### [Aim of the exercise]
Pick out each line in these entries that contains the string "right".

### [The data]
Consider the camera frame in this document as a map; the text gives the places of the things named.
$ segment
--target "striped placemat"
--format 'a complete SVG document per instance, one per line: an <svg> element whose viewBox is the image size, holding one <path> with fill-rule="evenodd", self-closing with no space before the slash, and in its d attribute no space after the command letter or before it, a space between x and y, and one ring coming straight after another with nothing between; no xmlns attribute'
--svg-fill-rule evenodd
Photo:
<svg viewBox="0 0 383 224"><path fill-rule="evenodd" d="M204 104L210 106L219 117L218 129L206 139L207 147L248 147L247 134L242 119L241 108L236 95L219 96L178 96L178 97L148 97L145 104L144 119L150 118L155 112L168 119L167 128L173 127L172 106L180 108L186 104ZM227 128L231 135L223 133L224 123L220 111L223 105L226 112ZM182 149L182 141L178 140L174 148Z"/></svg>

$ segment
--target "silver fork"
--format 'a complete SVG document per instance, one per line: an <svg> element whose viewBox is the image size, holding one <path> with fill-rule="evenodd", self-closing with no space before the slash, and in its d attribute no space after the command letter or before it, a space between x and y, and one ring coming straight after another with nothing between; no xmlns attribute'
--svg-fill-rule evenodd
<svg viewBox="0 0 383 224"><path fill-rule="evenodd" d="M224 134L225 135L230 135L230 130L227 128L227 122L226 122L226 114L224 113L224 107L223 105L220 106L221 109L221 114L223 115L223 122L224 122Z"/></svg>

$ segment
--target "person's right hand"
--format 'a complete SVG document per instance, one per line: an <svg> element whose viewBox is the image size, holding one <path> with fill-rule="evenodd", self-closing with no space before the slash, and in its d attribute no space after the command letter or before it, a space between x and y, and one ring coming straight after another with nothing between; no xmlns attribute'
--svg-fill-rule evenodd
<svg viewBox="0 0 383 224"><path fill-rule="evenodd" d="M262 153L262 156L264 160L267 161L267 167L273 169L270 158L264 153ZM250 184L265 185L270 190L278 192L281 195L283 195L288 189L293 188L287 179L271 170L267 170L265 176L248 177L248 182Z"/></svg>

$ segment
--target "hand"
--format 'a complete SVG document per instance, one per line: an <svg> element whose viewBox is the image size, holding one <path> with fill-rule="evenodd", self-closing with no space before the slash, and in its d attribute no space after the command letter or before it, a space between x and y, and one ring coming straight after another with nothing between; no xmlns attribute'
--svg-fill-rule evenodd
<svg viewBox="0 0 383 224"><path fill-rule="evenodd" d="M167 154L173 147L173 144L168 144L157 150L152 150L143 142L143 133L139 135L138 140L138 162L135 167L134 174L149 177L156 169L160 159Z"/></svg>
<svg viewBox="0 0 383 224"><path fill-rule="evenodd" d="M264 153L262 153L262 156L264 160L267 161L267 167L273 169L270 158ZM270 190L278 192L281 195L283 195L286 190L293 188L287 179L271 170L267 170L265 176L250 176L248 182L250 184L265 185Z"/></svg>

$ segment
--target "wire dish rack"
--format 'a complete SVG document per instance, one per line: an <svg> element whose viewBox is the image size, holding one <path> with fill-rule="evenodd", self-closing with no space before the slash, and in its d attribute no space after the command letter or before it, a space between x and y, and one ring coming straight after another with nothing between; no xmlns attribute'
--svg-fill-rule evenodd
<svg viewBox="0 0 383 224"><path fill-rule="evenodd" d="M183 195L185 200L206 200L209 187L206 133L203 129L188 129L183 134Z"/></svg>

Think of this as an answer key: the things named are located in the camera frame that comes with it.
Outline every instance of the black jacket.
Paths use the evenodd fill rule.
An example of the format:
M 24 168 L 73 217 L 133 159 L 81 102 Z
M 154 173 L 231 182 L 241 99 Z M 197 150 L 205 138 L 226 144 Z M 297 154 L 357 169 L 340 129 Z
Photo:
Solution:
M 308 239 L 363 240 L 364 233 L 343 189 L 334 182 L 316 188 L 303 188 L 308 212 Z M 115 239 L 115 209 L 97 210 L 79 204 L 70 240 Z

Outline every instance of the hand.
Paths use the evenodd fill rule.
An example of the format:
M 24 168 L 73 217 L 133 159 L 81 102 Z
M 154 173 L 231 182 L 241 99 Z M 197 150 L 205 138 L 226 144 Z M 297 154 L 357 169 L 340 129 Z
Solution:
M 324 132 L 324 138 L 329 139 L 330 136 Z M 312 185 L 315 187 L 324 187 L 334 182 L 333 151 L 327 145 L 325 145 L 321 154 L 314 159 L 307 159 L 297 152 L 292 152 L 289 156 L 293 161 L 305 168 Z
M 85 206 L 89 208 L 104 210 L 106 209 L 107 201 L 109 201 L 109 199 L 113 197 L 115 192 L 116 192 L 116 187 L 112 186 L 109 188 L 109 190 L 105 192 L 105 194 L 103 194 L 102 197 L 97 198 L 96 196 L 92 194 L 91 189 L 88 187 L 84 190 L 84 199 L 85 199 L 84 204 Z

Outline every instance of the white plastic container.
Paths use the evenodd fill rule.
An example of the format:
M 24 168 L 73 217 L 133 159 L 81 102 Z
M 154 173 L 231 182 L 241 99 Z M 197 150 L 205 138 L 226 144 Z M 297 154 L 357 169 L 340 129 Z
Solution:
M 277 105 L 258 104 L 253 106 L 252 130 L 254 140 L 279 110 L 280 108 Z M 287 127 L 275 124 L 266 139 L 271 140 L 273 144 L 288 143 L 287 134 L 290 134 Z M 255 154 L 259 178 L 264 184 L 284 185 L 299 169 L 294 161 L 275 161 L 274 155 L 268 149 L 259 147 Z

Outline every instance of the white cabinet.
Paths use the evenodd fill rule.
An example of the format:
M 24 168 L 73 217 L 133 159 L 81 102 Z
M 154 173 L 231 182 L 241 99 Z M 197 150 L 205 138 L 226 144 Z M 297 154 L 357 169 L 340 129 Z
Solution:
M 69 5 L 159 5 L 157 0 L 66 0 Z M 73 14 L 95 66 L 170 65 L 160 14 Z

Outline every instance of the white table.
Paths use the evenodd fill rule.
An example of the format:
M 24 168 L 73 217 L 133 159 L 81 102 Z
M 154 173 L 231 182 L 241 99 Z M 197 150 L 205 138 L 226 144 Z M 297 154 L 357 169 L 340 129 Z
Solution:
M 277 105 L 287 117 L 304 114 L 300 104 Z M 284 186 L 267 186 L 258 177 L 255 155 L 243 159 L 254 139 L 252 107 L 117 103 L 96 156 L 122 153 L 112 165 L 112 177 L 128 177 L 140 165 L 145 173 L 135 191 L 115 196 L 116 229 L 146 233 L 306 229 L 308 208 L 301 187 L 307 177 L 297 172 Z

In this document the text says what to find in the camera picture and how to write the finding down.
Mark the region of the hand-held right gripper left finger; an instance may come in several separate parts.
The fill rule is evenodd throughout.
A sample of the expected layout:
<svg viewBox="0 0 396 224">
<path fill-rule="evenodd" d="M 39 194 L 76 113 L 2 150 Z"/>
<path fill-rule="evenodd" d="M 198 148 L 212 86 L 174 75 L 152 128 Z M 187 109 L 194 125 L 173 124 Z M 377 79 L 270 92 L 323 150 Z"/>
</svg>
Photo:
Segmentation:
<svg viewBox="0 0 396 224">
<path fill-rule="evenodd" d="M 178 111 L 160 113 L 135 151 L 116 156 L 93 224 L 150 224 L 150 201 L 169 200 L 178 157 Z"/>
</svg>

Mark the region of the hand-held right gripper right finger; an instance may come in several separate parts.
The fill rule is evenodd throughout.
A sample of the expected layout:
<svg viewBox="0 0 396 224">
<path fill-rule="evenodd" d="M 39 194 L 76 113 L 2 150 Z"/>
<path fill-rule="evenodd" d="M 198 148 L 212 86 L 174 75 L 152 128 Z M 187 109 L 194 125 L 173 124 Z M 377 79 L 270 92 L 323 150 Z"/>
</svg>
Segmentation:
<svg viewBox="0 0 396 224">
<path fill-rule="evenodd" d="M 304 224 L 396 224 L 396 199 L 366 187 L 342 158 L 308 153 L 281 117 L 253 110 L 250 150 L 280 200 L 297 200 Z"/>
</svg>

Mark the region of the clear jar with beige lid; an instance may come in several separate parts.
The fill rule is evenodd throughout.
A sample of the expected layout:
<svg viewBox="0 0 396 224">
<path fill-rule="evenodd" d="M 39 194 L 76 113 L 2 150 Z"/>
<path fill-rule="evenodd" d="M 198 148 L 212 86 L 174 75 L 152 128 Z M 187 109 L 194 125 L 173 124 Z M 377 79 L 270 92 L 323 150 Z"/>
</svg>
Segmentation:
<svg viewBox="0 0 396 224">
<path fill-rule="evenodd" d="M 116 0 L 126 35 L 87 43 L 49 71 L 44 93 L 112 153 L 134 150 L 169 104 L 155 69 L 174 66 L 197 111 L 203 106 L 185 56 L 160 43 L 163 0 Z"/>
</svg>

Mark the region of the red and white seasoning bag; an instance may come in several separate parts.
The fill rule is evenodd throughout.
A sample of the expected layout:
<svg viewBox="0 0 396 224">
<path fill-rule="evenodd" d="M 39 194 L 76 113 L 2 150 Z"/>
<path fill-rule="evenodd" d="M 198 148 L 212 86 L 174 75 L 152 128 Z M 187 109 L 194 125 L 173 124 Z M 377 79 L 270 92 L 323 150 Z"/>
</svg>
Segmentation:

### [Written solution]
--target "person's right hand"
Mark the region of the hand-held right gripper left finger; an instance may come in several separate parts.
Mark the region of the hand-held right gripper right finger; an instance may come in several separate parts.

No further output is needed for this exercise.